Nous sommes entièrement financés par nos entreprises membres. Notre budget n’est pas public, mais il sert avant tout à payer les salaires de notre dizaine d’employés. Contrairement à d’autres organisations patronales, nous ne finançons pas de partis politiques ou de politiciens.

En fait, nous servons de très grandes entreprises, mais nous sommes une petite organisation avec des moyens financiers réduits. Néanmoins, nous nous efforçons d’être aussi efficaces que possible tout en bénéficiant de l’expertise professionnelle des représentants de nos entreprises membres.

Parmi les cent principales entreprises suisses, environ la moitié sont dirigées par des CEO (directeurs généraux) étrangers.

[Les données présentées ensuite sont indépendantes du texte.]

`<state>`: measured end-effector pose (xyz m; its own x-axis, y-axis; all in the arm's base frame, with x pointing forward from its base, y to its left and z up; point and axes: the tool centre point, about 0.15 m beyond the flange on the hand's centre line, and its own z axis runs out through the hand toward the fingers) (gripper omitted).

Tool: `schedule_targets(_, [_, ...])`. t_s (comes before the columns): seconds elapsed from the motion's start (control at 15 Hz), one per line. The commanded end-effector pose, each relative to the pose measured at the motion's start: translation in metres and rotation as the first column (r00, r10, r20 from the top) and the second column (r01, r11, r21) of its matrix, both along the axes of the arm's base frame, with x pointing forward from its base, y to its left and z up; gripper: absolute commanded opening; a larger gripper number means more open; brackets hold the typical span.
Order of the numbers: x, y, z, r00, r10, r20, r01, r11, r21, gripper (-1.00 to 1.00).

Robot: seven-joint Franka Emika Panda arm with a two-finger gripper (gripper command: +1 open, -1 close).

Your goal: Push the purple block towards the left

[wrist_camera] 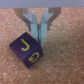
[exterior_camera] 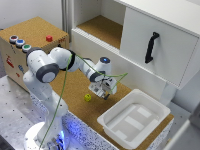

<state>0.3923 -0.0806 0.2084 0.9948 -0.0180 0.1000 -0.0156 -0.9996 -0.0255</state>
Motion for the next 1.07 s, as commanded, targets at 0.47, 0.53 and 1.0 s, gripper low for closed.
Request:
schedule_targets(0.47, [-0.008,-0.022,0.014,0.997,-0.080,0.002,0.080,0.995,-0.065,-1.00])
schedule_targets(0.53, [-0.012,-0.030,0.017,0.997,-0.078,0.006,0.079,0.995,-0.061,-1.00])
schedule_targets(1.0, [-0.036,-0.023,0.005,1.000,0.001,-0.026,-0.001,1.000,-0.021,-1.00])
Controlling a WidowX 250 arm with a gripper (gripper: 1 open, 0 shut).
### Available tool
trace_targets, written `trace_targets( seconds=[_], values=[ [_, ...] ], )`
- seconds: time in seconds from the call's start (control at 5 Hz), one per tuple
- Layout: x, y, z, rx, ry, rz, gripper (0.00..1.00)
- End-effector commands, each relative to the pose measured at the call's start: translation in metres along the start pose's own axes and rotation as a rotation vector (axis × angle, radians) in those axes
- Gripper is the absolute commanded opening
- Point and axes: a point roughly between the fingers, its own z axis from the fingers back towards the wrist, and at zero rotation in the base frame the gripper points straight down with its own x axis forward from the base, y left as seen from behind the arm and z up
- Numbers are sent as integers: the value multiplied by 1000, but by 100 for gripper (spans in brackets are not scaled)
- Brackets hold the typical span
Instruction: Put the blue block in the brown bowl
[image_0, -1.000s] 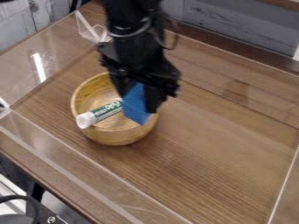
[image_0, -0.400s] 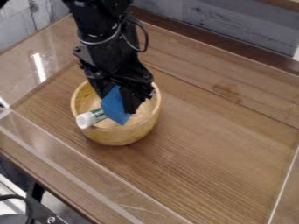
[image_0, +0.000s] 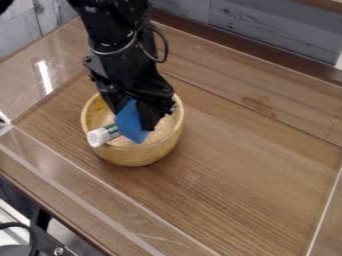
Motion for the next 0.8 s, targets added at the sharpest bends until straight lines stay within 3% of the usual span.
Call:
trace_targets(
  seconds=[0.0,0.6],
  values=[
    [5,5,4,12,-28,11,0],
    [5,9,0,22,-25,28,0]
  ],
)
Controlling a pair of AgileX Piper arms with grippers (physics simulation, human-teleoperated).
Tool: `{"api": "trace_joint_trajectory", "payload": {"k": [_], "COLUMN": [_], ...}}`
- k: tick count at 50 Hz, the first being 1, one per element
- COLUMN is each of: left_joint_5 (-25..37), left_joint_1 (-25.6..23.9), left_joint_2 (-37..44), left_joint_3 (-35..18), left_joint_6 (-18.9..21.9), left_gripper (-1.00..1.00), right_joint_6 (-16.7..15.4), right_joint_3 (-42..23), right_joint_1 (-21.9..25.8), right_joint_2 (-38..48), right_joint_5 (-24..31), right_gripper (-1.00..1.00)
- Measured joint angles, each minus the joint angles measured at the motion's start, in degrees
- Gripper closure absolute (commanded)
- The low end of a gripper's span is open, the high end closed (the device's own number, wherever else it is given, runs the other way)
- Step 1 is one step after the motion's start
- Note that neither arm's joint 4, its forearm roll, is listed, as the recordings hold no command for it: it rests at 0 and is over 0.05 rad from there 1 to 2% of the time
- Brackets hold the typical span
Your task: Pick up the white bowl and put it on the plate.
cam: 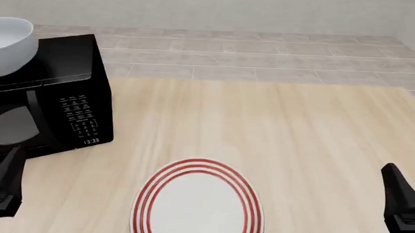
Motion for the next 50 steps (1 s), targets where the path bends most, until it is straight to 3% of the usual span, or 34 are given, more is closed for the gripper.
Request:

Est-ce positif ou négatif?

L’économie suisse est très internationale. Il n’est donc pas surprenant que de nombreux cadres viennent de l’étranger. Et je me réfère non seulement aux CEO, mais également aux autres cadres. Naturellement, il est important que ces dirigeants étrangers comprennent les spécificités suisses et, dans ce contexte, SwissHoldings joue un rôle important. 

Les onze membres de votre Comité directeur occupent avant tout des positions d’état-major (plutôt que de CEO) au sein de vos entreprises membres. Pour quelle raison?

En effet, nous avons beaucoup de directeurs financiers, de responsables légaux ou fiscaux, etc. SwissHoldings approfondit de nombreux dossiers concernant les états-majors et notre comité directeur est donc un reflet de ces activités.